A matador with a perfect bubble butt struts in Louboutin heels, unbound hair streaming over his shoulder. He faces off against a bull loosed by Picasso on the north side of Winnipeg. His cape is a Hudson’s Bay blanket. The last matador down, a more conventional fellow, is attended to by a kneeling First Nations man. Behind the wounded modernist bull, whose testicles are the size of canteloupes, a herd of bison roam the street. Across a vacant lot, a car goes up in flames as a troupe of shamanistic buffalo dancers press toward it. A police helicopter hovers overhead, as does a seventeenth-century Mercury in winged helmet.
This is the vision of Kent Monkman, the queer Cree artist whose current exhibition, Shame and Prejudice: A Story of Resilience, is currently on view at the Art Museum at the University of Toronto. Monkman’s alter ego, Miss Chief Eagle Testickle, presides over this monumental Trickster indictment of Eurocanadian cultural genocide against the indigenous peoples of Canada. The show is a triumph for Monkman, a coup for the Museum, and as trenchant an antidote to national smugness as we’re likely to see in 2017, the 150th anniversary of Canadian Confederation.

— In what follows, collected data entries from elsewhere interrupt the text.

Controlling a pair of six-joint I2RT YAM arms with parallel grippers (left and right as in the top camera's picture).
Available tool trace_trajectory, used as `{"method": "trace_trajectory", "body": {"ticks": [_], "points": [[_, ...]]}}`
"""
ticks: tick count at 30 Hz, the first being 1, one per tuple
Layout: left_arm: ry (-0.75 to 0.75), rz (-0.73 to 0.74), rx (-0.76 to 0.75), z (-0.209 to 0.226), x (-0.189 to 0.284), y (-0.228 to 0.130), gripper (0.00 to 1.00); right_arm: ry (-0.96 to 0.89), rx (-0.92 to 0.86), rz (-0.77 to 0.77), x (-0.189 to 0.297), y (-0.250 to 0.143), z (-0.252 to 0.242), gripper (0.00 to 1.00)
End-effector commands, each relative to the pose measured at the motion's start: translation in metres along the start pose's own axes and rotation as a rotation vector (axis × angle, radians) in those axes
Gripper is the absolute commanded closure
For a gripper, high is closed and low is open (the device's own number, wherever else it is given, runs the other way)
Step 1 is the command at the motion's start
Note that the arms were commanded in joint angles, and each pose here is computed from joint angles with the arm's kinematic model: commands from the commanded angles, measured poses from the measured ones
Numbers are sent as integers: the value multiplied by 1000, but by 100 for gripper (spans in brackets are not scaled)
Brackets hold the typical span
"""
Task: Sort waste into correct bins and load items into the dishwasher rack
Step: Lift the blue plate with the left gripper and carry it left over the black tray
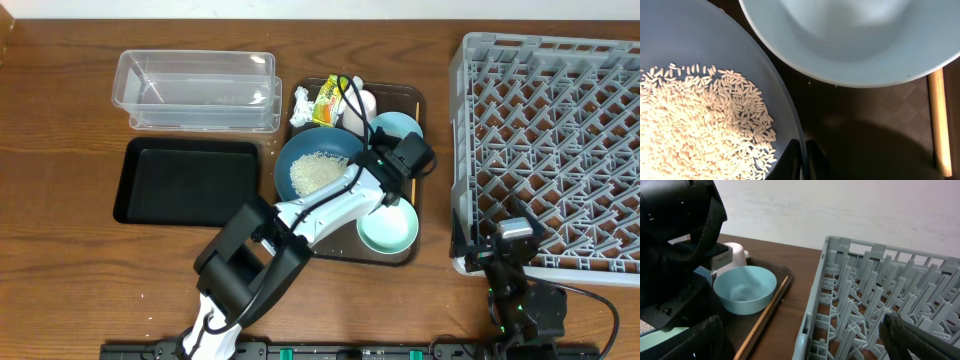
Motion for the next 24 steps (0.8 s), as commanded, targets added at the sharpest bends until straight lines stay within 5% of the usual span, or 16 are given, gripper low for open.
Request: {"method": "trace_trajectory", "body": {"ticks": [1, 24], "points": [[29, -41, 7, 2, 9, 7, 94, -10, 9, 4, 0, -2, -2, 1], [75, -261, 55, 38, 119, 35, 94, -9, 9, 4, 0, -2, -2, 1]]}}
Point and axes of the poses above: each gripper's point midway between its finger pads, its own x axis back along the fingers, its own z axis along the line the jaws close on, y = z × x, the point moved 6 cm from there along x, back along the fingers, and after that the axes turned 3 degrees about -x, right-handed, at the moved point
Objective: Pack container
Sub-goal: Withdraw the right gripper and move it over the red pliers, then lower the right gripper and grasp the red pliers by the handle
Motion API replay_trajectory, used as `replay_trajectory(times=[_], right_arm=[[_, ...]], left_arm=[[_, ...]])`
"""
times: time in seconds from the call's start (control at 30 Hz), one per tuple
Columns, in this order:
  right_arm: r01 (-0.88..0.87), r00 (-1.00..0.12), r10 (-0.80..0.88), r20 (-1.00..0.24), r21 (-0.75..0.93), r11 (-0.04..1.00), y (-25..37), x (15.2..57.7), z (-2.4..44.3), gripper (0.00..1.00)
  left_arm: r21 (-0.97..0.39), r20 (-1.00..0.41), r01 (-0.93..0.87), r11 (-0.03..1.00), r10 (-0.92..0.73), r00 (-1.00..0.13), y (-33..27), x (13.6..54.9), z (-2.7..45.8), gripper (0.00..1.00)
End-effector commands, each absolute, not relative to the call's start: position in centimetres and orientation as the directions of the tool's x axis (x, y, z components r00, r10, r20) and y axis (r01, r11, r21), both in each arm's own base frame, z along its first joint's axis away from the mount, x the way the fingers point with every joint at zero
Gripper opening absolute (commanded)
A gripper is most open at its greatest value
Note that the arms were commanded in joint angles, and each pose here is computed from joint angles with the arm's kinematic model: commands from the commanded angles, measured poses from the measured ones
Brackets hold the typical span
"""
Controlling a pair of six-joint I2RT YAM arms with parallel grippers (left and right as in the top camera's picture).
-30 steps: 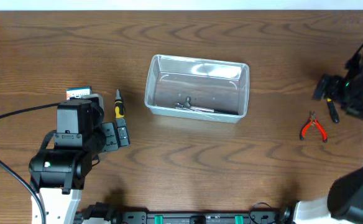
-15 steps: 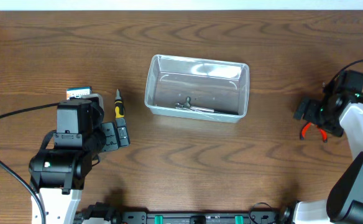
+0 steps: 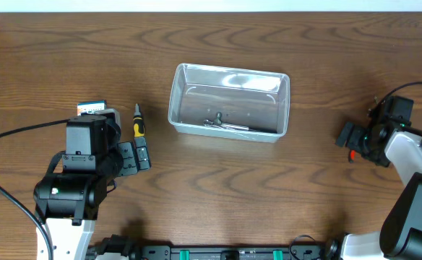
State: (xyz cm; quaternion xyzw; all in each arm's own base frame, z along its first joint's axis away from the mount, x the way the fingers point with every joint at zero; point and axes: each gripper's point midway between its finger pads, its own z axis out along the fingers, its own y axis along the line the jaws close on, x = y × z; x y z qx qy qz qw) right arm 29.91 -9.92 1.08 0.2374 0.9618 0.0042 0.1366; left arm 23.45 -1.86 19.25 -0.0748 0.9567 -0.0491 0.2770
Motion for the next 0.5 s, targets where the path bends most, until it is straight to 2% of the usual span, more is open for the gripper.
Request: replay_trajectory(times=[0.0,0.47], right_arm=[[0.460,-0.849,0.466,-0.249,0.082,0.884,-9.45,29.58,0.43,0.99],[0.460,-0.849,0.466,-0.250,0.083,0.884,-9.37,29.35,0.04,0.97]], left_arm=[[-0.132,-0.539,-0.123,0.984,-0.175,-0.824,-1.71,23.67,19.97,0.98],[-0.132,-0.539,-0.123,0.984,-0.175,-0.824,-1.71,23.67,19.97,0.98]])
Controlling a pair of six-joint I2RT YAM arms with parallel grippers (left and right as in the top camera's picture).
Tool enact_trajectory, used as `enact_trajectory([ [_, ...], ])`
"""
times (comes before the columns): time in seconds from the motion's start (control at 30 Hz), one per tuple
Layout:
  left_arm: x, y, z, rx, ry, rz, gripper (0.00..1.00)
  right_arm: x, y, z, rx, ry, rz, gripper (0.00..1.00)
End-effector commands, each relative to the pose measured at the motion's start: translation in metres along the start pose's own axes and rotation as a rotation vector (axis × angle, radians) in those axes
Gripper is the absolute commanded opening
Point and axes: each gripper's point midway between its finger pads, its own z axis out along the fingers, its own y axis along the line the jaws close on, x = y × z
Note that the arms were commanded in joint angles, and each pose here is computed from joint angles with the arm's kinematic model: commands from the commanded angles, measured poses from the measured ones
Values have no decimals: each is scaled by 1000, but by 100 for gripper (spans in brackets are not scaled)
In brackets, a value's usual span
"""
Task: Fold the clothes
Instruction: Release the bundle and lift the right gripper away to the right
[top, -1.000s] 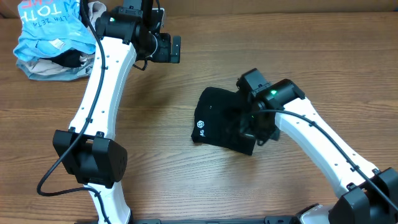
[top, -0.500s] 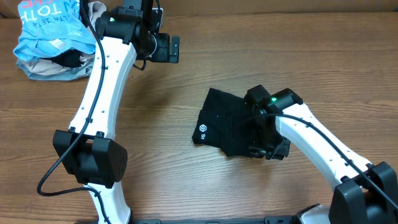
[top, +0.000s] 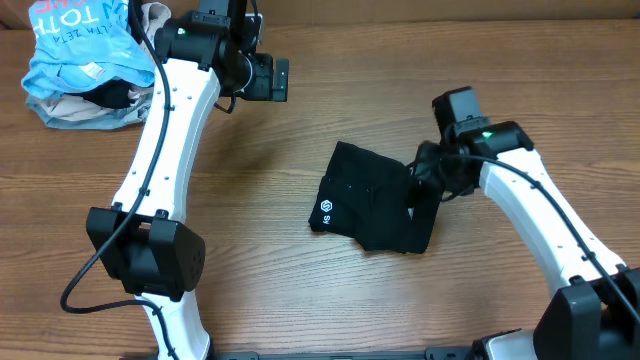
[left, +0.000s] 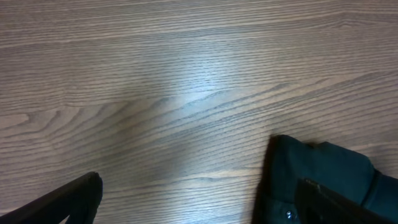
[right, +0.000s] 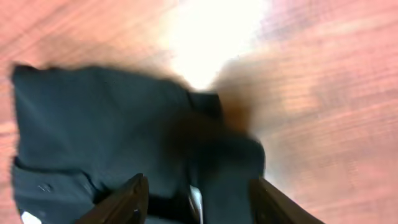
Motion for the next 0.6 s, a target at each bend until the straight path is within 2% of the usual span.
enact_trajectory([
  [0.0,-3,-1,4,-7,-2,23,100,-3,10,9,-43,27,-39,55],
  [0.13,-3,-1,4,-7,-1,24,100,4,15,37,-56,97,-37,54],
  [0.23,-3,-1,4,-7,-2,23,100,-3,18,45,-64,77,-35,45],
  [0.27,-3,-1,4,-7,-2,23,100,-8,19,45,-67,59,-35,37],
  [0.33,-3,-1,4,-7,-2,23,100,-18,15,45,-60,25,-24,5],
  [0.43,-4,-1,4,-6,-6,24,100,-25,-4,45,-7,8,32,4],
  [0.57,-4,-1,5,-6,-7,24,100,-17,-38,48,86,47,80,4],
])
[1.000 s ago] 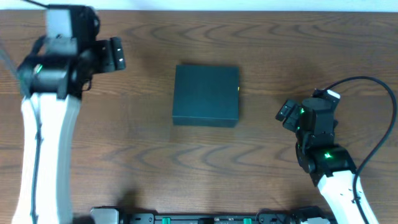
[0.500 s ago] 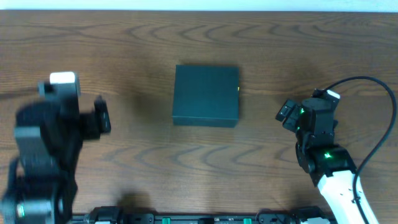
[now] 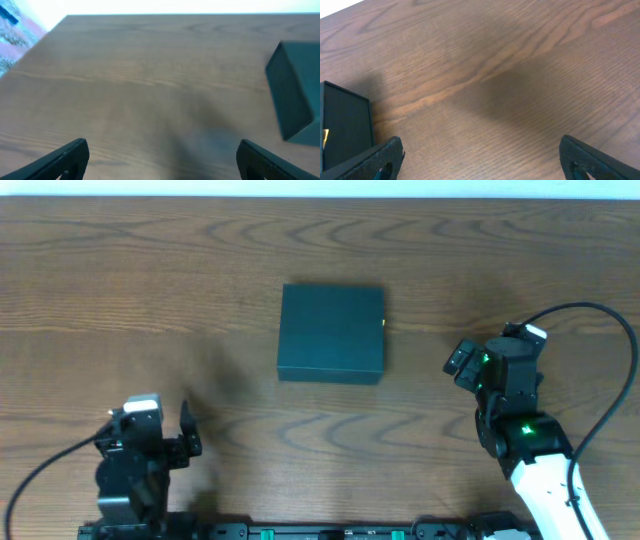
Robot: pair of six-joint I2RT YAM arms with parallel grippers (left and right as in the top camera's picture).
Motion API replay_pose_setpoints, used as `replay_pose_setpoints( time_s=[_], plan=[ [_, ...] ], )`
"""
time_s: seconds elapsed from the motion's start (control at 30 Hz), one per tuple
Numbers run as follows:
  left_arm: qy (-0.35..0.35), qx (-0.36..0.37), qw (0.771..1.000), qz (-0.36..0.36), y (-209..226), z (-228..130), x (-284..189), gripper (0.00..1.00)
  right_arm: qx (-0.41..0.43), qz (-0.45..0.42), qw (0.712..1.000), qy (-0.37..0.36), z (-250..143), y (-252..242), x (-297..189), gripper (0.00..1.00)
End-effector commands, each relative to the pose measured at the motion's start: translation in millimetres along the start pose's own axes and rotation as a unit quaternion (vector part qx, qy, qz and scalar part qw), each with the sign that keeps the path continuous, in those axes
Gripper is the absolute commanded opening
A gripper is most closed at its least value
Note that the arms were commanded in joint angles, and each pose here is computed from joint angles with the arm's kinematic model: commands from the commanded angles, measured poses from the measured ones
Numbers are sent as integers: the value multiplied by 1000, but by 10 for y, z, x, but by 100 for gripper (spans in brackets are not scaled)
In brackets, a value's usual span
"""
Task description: Pack container
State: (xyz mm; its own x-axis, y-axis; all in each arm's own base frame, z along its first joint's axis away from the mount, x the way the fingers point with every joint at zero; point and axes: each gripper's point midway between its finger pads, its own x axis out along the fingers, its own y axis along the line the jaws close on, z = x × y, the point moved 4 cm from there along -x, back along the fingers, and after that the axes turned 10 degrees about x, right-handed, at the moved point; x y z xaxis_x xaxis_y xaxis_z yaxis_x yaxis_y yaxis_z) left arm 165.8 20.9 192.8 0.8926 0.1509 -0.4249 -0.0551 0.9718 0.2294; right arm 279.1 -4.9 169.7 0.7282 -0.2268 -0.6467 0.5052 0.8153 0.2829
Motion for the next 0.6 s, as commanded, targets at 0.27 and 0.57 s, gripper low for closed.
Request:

Eurocanadians love to congratulate ourselves on, well, how
much less self-congratulatory we are than Americans. Ironically, what we so
often fail to recognize is the strong current of critique and dissent deeply
ingrained in the American political tradition. By contrast, Canadians are more
often than not loathe to call ourselves and this country to genuine account for
the dark side of its history and present life. Monkman is calling our bluff.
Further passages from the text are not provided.